**ACTION ITEM**: In the listing below, locate the lines bearing the word "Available". Copy every one of them.

**DATA PROVIDED**:
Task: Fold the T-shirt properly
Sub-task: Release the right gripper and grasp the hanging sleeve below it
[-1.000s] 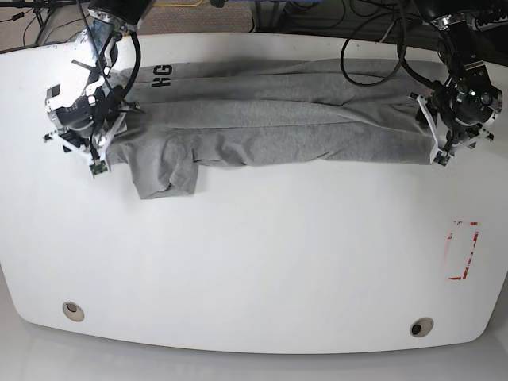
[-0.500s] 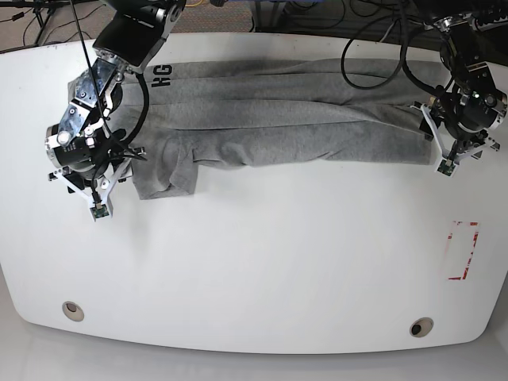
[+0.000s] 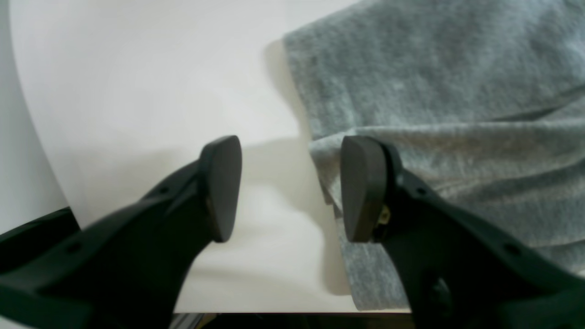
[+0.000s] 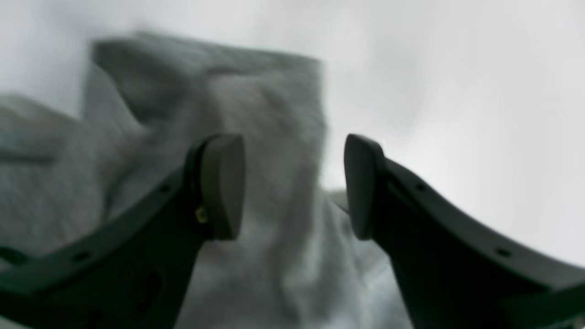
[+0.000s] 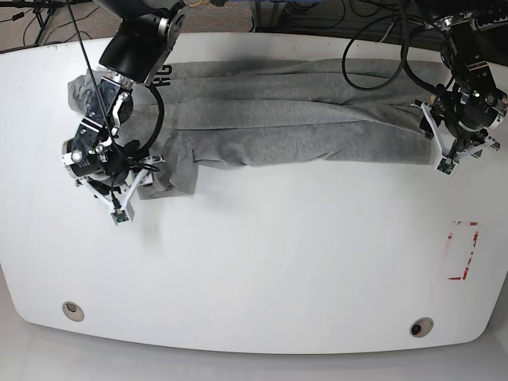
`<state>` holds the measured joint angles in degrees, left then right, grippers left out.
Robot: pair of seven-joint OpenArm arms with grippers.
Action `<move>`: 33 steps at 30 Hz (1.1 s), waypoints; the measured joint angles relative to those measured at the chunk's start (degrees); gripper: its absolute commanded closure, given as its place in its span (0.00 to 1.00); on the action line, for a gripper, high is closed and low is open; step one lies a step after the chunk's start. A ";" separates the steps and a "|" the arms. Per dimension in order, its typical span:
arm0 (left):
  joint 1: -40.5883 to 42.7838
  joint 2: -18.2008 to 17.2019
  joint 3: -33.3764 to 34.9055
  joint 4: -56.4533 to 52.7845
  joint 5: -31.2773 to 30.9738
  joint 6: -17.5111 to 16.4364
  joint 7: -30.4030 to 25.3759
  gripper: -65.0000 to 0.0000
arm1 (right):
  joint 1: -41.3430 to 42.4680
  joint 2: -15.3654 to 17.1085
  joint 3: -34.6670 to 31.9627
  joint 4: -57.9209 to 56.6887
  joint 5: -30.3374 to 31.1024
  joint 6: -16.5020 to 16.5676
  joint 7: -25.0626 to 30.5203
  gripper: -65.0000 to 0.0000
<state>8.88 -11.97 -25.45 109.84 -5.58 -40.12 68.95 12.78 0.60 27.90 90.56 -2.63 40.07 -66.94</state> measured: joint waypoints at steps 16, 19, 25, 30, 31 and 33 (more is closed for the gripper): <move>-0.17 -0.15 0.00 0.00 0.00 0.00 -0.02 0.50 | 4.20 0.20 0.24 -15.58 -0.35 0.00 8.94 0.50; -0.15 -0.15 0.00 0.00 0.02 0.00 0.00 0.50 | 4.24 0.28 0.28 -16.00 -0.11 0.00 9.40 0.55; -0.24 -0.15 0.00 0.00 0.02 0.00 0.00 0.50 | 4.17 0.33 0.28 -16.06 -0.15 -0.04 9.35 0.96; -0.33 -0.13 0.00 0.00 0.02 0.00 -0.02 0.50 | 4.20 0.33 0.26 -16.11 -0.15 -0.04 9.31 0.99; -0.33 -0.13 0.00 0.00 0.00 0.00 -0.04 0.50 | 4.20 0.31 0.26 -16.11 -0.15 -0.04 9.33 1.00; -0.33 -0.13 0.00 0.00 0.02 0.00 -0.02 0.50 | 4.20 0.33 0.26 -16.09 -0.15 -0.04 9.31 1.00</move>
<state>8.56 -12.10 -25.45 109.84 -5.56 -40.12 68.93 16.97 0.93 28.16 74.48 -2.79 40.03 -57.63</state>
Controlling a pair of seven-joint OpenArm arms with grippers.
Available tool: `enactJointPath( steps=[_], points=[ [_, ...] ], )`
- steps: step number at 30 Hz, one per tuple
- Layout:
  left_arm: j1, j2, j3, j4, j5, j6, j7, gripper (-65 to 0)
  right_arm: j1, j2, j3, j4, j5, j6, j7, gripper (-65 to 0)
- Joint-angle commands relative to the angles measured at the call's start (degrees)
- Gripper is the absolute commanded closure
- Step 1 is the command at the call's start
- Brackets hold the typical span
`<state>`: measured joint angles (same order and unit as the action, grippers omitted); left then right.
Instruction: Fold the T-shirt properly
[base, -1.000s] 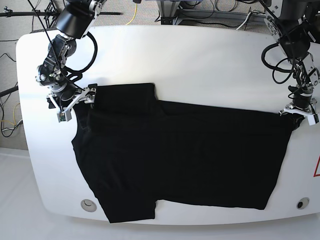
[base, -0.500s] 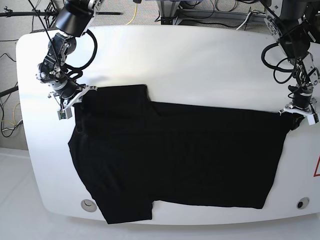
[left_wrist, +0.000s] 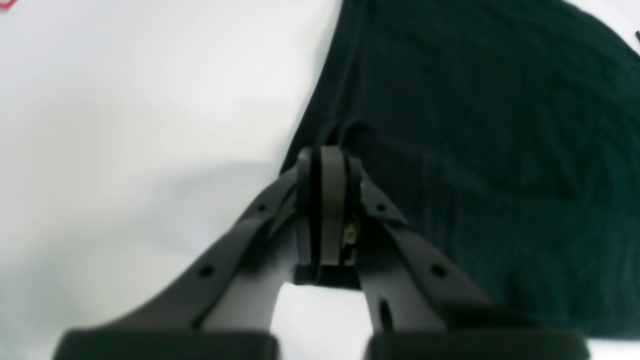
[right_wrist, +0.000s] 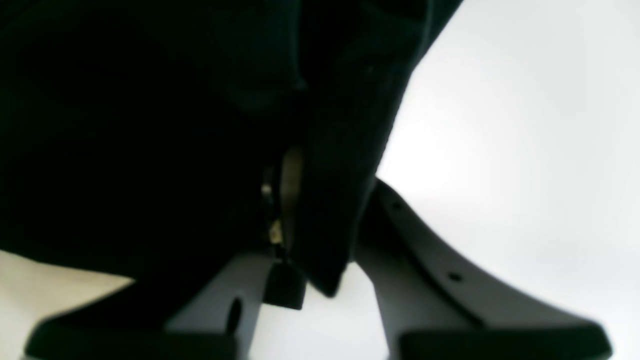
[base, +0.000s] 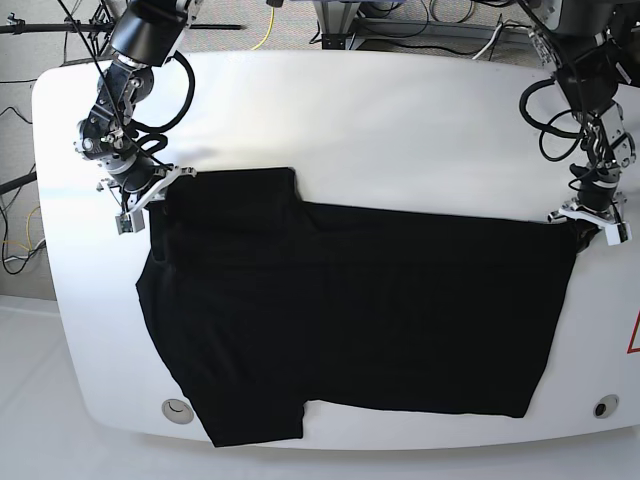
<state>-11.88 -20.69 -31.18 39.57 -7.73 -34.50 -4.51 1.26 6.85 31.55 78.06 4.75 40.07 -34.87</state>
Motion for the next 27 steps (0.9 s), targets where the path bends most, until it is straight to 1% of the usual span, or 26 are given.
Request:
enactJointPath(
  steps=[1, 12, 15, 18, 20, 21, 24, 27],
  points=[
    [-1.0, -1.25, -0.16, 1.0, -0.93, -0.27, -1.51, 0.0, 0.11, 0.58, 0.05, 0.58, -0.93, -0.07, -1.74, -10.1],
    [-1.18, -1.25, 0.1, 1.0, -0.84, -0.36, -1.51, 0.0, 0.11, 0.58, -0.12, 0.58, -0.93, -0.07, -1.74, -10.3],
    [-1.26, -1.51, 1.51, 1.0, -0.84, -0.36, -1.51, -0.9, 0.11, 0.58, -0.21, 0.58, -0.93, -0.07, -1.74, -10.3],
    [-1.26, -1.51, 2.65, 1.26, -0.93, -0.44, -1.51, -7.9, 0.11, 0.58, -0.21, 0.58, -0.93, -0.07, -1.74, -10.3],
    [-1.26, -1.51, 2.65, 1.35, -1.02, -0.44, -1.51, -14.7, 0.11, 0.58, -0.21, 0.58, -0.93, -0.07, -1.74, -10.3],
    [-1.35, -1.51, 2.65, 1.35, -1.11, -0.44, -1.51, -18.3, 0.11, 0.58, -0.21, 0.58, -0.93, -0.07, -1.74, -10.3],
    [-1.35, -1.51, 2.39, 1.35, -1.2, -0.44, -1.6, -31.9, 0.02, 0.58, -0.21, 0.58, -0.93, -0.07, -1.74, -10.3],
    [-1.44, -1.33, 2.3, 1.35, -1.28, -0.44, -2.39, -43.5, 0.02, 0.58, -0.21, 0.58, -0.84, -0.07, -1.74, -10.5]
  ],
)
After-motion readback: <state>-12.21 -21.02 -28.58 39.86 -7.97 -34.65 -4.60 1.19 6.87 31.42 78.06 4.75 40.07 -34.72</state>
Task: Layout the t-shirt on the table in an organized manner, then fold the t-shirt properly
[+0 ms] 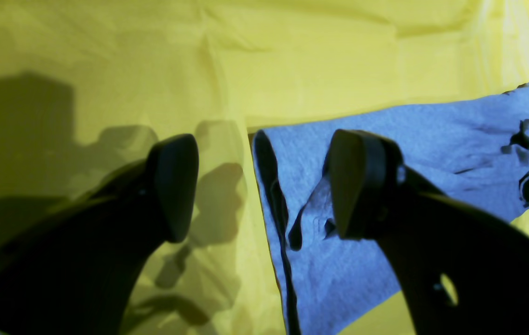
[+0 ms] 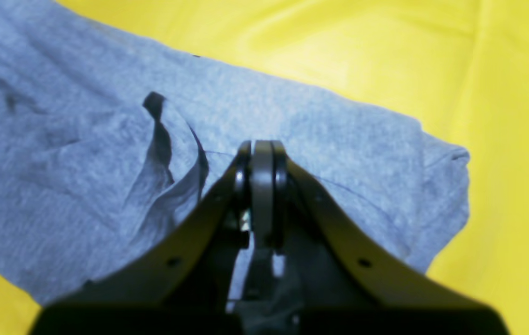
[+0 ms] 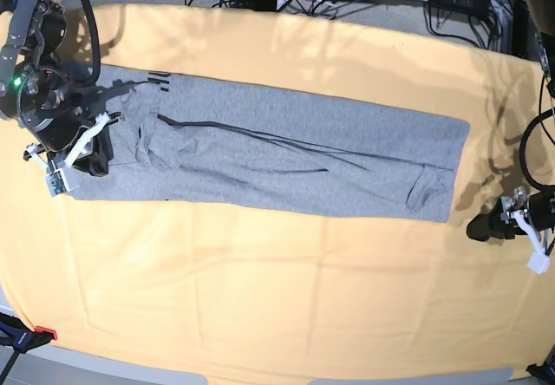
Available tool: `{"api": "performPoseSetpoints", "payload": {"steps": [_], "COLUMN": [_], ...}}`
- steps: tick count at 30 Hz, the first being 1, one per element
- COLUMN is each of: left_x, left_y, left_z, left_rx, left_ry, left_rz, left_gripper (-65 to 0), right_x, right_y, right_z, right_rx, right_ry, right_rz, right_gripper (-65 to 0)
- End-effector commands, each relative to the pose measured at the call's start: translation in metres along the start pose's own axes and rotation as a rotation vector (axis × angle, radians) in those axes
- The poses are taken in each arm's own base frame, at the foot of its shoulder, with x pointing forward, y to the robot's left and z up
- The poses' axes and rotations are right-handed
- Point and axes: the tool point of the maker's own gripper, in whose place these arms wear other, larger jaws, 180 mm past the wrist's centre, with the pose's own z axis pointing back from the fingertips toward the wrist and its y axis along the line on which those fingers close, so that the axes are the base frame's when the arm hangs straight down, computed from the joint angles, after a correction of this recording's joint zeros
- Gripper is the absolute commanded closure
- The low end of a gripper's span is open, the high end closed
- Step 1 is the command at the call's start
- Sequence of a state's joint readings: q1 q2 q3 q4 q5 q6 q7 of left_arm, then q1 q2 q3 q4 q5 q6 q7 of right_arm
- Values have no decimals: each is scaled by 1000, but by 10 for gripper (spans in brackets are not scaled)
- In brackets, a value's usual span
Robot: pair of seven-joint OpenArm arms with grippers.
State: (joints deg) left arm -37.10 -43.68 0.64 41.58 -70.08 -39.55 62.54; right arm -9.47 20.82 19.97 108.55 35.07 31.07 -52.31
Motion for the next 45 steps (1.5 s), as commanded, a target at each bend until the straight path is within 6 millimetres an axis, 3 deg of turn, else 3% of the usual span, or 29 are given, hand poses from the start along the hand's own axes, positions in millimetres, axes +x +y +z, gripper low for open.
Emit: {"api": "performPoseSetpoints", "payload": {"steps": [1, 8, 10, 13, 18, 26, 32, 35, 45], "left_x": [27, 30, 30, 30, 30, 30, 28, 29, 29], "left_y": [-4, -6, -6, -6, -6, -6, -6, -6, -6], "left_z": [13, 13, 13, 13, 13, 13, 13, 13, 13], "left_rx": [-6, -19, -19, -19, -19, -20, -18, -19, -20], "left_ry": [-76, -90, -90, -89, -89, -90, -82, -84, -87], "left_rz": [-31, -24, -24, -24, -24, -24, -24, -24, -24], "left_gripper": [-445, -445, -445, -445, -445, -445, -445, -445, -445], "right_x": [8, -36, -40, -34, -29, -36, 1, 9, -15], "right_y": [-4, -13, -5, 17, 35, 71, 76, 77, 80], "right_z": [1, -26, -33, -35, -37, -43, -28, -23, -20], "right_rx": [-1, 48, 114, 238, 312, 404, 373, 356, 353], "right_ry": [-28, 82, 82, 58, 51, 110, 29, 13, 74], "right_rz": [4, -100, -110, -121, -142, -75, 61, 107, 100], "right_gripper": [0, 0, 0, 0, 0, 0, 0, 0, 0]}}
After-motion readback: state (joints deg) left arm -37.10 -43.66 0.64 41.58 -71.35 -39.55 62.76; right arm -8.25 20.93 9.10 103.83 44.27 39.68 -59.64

**ANSWER TO THIS EXERCISE**:
Available tool: `enactJointPath( steps=[_], points=[ [_, ...] ], )`
Available tool: `{"api": "performPoseSetpoints", "payload": {"steps": [_], "COLUMN": [_], ...}}`

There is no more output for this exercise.